*EXERCISE OBJECTIVE*:
Report every line in the listing below where the string "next" shows up.

##### GIVEN RECORDS

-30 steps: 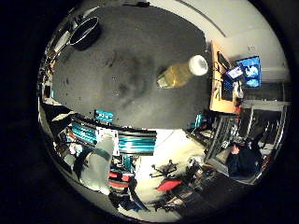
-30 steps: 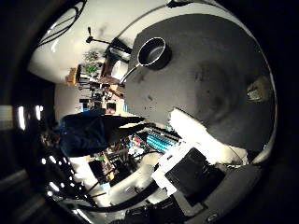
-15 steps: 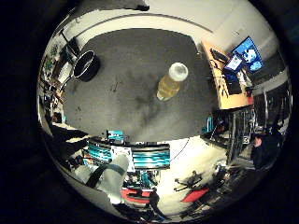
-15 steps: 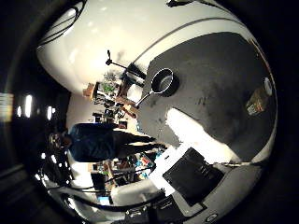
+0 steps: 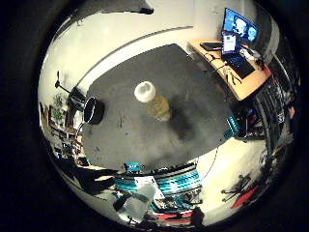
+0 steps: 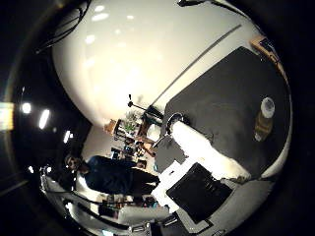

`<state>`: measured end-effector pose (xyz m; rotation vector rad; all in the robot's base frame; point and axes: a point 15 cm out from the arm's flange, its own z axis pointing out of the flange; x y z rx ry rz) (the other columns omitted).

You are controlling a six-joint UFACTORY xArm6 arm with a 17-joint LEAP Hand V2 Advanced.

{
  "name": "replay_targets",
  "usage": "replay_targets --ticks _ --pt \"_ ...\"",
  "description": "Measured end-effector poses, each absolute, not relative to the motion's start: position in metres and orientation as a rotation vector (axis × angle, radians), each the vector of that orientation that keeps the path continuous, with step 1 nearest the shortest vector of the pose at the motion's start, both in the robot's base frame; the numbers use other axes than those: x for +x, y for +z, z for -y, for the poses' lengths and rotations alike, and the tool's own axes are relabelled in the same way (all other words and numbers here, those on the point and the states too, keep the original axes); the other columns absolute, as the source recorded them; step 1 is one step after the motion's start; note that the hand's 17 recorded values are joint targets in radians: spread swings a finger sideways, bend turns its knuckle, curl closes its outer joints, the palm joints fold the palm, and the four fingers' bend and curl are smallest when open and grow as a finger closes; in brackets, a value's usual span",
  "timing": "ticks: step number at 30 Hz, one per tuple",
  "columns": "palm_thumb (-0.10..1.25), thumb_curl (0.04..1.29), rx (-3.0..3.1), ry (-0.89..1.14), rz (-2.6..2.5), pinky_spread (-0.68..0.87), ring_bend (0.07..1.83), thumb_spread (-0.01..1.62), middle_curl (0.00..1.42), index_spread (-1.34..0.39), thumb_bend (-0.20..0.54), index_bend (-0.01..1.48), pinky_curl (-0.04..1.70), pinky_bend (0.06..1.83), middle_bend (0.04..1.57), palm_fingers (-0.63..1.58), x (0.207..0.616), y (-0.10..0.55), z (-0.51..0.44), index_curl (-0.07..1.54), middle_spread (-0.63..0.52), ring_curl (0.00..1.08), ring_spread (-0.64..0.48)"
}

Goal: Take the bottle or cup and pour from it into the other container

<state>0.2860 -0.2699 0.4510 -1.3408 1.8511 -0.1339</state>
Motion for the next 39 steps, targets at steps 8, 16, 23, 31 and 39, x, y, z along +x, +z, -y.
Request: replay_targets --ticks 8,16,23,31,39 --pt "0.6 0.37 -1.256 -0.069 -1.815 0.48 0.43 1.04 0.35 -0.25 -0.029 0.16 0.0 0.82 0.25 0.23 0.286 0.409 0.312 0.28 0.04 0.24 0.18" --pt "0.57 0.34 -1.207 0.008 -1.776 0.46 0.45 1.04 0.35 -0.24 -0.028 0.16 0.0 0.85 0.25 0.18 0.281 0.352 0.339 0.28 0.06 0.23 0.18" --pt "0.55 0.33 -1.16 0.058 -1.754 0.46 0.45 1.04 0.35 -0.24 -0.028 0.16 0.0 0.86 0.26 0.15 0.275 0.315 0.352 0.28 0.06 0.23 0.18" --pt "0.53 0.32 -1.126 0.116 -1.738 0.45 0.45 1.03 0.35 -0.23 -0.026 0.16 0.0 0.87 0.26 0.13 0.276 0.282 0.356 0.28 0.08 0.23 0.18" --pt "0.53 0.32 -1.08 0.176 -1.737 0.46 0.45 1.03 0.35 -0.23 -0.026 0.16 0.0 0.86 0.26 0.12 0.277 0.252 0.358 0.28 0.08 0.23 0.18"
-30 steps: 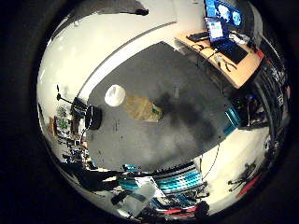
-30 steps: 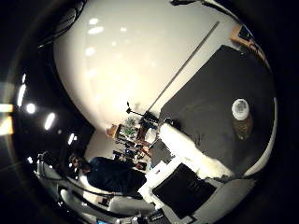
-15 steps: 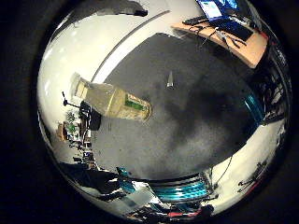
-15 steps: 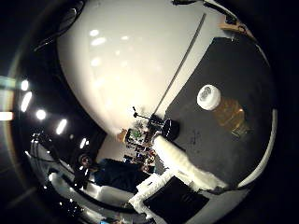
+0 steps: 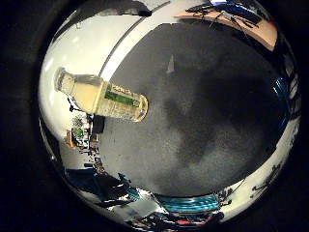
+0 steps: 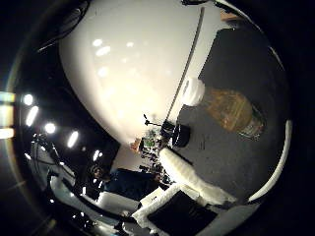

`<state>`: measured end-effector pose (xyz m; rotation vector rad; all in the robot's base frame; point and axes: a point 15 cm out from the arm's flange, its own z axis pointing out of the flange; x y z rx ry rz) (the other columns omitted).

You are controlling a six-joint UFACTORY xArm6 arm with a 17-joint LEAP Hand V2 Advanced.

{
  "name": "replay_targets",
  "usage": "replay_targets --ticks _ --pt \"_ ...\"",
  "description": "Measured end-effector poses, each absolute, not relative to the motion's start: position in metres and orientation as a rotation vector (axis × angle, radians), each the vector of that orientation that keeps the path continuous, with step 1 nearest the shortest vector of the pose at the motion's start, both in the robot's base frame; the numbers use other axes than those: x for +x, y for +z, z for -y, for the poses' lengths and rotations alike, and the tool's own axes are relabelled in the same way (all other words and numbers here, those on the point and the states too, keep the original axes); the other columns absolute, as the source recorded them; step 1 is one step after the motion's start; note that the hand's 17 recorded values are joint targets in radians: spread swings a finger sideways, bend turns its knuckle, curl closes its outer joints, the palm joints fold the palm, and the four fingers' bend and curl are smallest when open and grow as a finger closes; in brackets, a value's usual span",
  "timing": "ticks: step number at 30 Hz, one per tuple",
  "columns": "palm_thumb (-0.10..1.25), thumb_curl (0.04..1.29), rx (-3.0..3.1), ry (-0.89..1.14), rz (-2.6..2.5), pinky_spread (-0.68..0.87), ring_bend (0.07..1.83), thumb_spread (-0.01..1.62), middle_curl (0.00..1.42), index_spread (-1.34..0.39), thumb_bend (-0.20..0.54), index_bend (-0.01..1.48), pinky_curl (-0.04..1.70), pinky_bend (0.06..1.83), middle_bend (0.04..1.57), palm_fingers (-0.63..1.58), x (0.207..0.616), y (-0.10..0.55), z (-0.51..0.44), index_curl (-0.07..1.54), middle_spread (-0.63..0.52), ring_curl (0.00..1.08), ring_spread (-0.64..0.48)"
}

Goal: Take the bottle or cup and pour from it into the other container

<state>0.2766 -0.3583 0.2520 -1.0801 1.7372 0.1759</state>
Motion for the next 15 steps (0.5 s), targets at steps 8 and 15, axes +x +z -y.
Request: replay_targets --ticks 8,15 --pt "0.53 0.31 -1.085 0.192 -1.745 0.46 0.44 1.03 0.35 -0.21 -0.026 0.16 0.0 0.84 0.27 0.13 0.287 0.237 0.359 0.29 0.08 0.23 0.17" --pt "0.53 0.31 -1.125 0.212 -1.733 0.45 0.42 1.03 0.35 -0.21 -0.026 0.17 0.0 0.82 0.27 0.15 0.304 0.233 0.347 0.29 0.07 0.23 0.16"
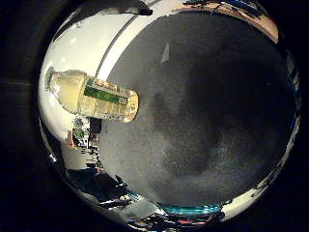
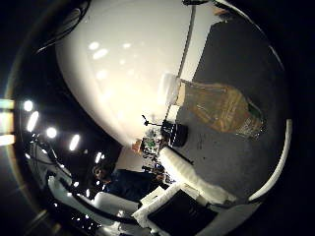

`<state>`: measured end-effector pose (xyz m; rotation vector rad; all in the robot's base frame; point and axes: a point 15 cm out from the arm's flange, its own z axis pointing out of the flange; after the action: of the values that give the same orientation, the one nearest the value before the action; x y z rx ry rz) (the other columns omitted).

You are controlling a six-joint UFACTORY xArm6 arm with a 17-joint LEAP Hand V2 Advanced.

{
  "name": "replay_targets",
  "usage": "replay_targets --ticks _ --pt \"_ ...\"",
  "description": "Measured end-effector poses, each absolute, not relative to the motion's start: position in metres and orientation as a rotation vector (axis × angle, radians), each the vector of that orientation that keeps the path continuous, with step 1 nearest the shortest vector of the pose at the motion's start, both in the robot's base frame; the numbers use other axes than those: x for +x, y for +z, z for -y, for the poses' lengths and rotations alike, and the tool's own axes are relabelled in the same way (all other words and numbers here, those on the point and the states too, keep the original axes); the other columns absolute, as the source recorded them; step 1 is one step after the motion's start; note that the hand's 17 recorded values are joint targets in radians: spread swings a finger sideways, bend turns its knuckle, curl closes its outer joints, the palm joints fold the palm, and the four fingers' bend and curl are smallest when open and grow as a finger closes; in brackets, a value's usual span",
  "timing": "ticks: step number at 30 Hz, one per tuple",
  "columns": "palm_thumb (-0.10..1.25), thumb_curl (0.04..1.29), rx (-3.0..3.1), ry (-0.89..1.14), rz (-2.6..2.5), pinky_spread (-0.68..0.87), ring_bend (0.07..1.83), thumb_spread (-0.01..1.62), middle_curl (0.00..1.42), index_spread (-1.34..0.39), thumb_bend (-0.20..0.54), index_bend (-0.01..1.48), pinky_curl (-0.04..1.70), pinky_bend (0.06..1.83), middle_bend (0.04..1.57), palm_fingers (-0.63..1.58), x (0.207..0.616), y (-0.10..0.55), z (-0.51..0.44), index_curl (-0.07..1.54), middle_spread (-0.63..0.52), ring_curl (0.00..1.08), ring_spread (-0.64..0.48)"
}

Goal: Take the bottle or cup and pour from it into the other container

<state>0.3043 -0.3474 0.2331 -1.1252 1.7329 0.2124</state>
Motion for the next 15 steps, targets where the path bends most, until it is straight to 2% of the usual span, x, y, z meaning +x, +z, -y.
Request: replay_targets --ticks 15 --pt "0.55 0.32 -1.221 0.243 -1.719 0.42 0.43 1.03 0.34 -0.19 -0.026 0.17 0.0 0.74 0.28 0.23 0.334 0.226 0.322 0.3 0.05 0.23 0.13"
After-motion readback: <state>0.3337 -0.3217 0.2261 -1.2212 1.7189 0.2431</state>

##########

*RESPONSE TO THE EXERCISE*:
Motion for the next 39 steps, targets at steps 8, 16, 23, 31 and 39, x, y, z along +x, +z, -y.
Motion for the next 15 steps (0.5 s), targets at steps 8 and 15, axes +x +z -y.
Motion for the next 15 steps, targets where the path bends most, until it is straight to 2% of the usual span, x, y, z meaning +x, +z, -y.

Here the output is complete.